> _WHAT IS EXPECTED_
Whatever pictures appear, omit them, and repeat the data below exactly.

> _SOURCE DATA_
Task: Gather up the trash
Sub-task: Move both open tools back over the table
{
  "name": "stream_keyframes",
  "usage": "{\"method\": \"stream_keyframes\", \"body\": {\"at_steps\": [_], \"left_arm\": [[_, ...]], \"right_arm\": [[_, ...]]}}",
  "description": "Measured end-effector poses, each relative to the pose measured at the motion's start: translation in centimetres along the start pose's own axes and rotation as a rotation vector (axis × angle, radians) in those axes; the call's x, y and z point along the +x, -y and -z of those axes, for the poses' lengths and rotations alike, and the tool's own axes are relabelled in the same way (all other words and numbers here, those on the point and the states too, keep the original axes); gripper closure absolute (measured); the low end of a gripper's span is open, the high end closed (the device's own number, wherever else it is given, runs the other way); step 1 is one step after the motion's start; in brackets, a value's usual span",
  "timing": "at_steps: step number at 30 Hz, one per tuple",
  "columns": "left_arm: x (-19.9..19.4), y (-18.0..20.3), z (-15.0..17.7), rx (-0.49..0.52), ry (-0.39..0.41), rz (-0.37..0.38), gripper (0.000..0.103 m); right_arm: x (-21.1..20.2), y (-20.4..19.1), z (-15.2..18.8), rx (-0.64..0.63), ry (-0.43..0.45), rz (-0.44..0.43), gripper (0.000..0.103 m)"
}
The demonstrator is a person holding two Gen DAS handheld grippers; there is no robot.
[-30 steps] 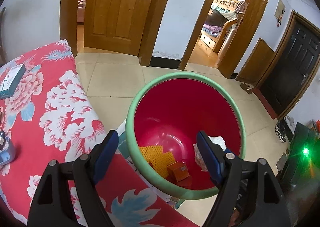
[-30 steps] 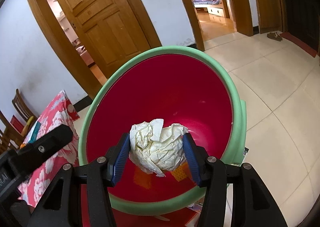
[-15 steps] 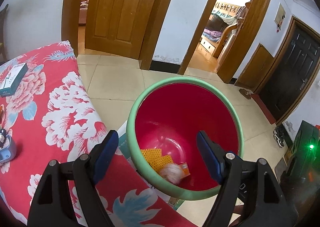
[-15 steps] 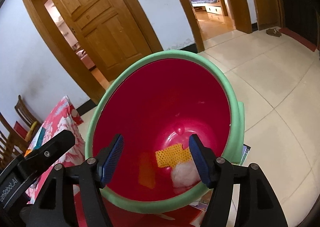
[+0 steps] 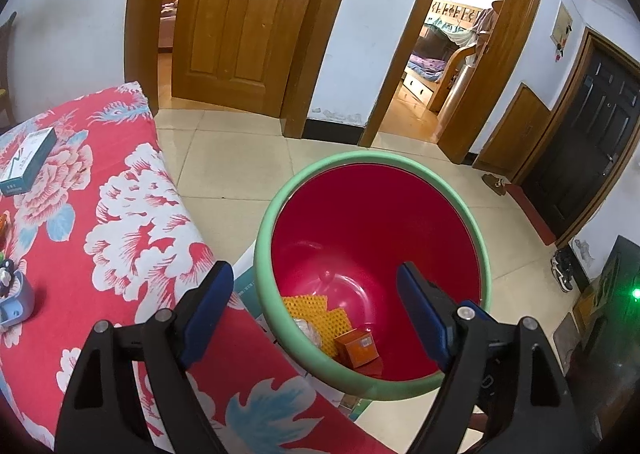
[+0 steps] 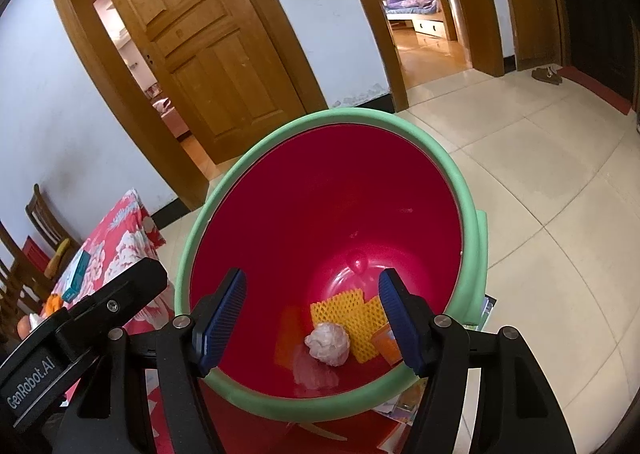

> _ANSWER_
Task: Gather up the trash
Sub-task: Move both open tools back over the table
{
  "name": "stream_keyframes",
  "usage": "{\"method\": \"stream_keyframes\", \"body\": {\"at_steps\": [_], \"left_arm\": [[_, ...]], \"right_arm\": [[_, ...]]}}",
  "description": "Measured end-effector poses, each relative to the pose measured at the motion's start: translation in centimetres along the start pose's own axes and rotation as a rotation vector (axis × angle, radians) in those axes; the call's x, y and z point along the +x, -y and -z of those axes, for the poses' lengths and rotations alike, and the tool's own axes are relabelled in the same way (all other words and numbers here, those on the point and the states too, keep the original axes); gripper closure absolute (measured); the low end of a gripper's span is open, the high end closed (the device's own number, wherever else it is given, runs the other way); step 1 is one step after the motion's start; in brackets, a value's usual span",
  "timing": "at_steps: step number at 30 Hz, one per tuple",
  "columns": "left_arm: x (-19.9..19.4), y (-18.0..20.3), z (-15.0..17.7), rx (-0.49..0.52), ry (-0.39..0.41), rz (-0.37..0.38), gripper (0.000..0.103 m); right_arm: x (-21.1..20.2), y (-20.4..19.1), z (-15.2..18.8), rx (-0.64..0.63), ry (-0.43..0.45), rz (-0.44..0.43), gripper (0.000..0.103 m)"
}
The demonstrator is a person holding two Gen DAS handheld grippers; there is no robot.
[-30 steps] 
[-30 steps] 
[-15 steps] 
[-15 steps] 
[+0 steps] 
[+0 steps] 

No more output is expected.